[Recorded data]
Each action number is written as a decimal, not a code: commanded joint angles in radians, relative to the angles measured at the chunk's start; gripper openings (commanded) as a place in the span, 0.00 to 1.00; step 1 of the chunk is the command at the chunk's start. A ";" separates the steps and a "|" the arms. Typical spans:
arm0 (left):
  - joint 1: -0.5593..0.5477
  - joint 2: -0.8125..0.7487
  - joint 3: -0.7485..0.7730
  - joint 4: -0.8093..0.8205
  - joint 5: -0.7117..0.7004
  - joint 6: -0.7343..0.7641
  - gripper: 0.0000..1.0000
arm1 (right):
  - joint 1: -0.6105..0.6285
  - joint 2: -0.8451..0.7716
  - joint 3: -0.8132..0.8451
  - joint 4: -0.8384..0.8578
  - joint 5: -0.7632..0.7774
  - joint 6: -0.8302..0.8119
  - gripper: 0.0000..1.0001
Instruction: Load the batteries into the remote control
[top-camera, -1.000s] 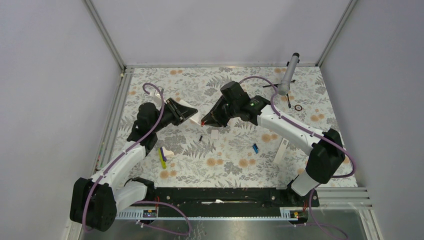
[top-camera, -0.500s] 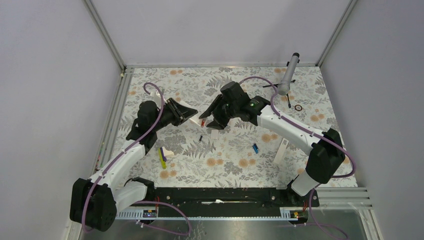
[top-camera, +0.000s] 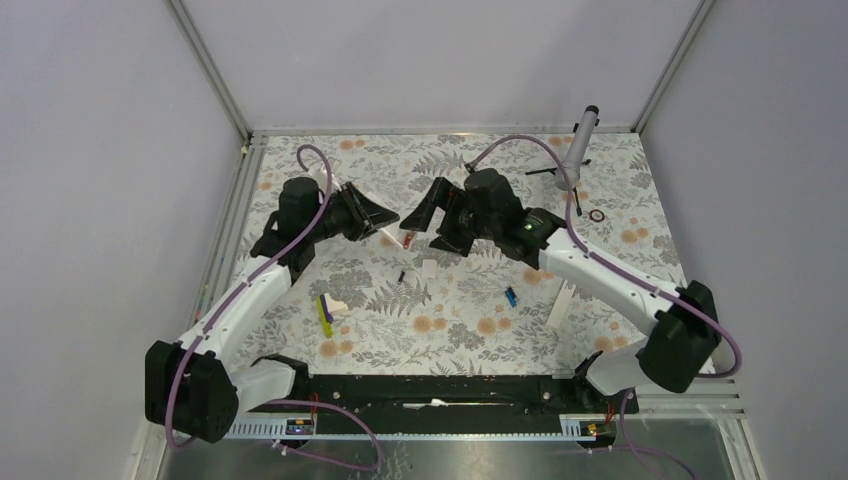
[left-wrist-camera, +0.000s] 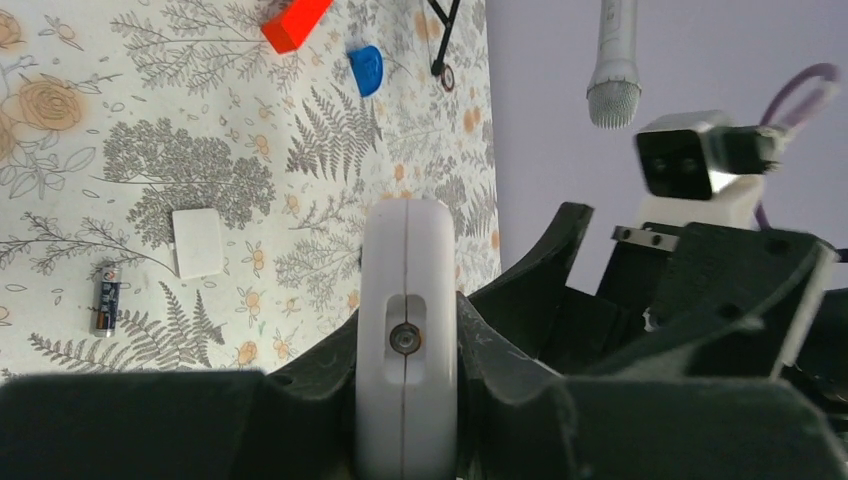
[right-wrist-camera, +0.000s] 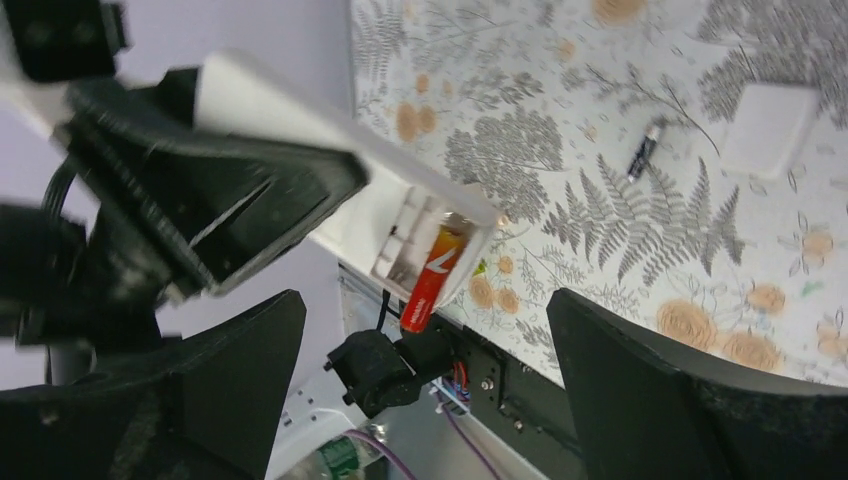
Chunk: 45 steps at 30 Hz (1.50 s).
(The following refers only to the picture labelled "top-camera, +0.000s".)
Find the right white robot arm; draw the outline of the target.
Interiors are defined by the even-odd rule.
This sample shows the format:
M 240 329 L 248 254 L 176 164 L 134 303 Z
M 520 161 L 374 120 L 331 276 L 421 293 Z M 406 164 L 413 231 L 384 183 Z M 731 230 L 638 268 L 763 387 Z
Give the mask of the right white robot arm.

--

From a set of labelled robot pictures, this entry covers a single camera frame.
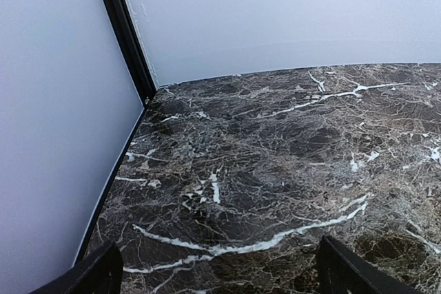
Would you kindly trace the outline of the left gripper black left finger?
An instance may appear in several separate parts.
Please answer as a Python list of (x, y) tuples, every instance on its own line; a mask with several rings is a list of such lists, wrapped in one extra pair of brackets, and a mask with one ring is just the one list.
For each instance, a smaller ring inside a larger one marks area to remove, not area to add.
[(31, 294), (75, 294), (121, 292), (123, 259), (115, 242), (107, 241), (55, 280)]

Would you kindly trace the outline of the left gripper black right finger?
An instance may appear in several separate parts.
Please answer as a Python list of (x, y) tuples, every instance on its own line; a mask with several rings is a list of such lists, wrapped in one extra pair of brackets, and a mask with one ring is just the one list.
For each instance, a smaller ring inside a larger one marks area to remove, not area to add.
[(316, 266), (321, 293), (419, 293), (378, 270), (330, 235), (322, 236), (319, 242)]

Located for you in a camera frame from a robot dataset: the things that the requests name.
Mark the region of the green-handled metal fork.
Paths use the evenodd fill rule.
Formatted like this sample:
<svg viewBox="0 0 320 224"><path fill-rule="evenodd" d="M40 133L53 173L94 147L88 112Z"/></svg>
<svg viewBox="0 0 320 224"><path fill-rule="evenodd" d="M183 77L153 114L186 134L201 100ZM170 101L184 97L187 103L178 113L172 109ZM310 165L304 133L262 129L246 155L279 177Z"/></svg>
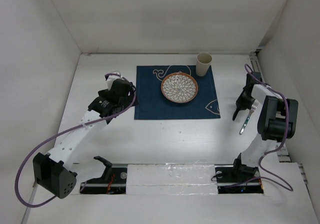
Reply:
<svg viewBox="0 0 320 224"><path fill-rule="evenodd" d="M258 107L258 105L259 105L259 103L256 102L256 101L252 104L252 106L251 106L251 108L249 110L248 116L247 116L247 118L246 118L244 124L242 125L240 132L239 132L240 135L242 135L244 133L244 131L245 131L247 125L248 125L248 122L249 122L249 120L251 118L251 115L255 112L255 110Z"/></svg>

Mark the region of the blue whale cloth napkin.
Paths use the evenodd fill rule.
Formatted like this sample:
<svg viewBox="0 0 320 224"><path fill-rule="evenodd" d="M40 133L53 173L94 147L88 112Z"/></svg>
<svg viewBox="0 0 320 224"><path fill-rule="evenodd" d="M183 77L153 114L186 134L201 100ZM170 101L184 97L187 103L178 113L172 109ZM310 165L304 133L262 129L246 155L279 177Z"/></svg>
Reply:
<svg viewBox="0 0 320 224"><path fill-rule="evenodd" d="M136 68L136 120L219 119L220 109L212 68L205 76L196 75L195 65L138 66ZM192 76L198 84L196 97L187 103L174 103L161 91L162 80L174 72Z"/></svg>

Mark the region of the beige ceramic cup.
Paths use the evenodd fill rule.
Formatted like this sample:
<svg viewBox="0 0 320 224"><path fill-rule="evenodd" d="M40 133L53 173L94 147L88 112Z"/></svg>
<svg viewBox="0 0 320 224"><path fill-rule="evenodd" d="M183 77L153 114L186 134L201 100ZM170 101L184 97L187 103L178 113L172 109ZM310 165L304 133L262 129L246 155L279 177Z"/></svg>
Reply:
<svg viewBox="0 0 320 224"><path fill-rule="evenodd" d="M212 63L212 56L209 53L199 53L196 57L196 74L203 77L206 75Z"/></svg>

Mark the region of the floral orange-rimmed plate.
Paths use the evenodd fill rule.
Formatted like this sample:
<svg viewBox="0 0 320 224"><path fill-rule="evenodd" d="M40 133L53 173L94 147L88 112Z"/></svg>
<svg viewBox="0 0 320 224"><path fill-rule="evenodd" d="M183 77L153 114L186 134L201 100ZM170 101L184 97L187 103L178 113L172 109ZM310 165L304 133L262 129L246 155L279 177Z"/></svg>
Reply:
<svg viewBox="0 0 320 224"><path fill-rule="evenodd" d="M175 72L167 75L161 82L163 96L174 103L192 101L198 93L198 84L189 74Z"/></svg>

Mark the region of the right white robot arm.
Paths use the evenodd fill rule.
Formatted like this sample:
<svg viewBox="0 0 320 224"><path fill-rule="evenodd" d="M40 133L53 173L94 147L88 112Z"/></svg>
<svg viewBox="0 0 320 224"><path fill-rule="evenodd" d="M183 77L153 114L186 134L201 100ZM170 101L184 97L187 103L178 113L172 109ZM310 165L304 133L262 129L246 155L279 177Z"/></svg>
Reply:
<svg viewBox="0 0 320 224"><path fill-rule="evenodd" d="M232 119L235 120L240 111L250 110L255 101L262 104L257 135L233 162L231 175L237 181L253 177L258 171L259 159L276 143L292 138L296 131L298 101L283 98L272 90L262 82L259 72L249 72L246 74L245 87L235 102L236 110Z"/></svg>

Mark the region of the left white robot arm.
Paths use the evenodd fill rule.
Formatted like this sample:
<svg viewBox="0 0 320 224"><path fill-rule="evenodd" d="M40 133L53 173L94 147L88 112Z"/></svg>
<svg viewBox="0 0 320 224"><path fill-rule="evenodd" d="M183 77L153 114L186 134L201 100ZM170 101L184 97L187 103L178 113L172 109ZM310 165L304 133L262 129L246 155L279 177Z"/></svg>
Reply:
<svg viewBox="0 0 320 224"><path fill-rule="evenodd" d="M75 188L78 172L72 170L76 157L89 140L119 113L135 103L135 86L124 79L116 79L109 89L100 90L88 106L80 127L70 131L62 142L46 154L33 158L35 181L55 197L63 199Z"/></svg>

* * *

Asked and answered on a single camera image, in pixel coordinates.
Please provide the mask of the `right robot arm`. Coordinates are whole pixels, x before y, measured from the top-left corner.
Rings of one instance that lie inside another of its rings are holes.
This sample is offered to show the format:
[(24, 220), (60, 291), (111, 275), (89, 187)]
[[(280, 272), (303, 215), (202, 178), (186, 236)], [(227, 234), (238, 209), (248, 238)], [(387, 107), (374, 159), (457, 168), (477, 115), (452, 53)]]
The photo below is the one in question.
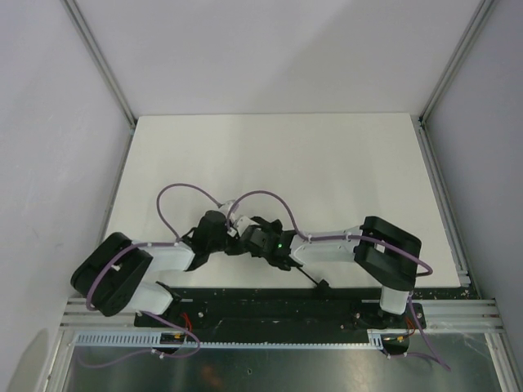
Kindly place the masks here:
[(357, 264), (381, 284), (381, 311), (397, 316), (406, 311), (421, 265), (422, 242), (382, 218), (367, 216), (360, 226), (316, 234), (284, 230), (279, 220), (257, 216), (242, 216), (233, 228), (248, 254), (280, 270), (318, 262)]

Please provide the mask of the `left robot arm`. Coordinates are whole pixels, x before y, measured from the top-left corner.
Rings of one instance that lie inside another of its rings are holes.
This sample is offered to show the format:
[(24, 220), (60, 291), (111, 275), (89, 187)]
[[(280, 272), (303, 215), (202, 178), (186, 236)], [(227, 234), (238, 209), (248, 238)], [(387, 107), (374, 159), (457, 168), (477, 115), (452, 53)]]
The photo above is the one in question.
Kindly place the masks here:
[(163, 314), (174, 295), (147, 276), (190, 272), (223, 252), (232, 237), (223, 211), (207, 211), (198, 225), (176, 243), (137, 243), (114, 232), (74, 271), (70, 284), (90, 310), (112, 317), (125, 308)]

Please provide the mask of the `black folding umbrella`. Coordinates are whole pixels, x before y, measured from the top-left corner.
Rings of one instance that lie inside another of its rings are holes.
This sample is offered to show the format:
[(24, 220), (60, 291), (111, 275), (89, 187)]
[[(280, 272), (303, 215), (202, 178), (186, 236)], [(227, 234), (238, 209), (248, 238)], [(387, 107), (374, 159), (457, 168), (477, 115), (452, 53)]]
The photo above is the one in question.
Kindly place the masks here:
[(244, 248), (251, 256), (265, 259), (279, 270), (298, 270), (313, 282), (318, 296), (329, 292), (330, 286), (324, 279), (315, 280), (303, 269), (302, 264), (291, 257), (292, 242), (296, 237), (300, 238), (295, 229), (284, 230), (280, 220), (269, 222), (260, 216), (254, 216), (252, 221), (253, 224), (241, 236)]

What you will do >>
Wherever a line of the data above contains "black", copy that line.

Answer to this exercise >>
Would you kindly trace the outline of the left gripper black left finger?
Would you kindly trace the outline of the left gripper black right finger?
Please provide the mask of the `black folding umbrella`. Coordinates are whole pixels, x before y, measured from the top-left corner.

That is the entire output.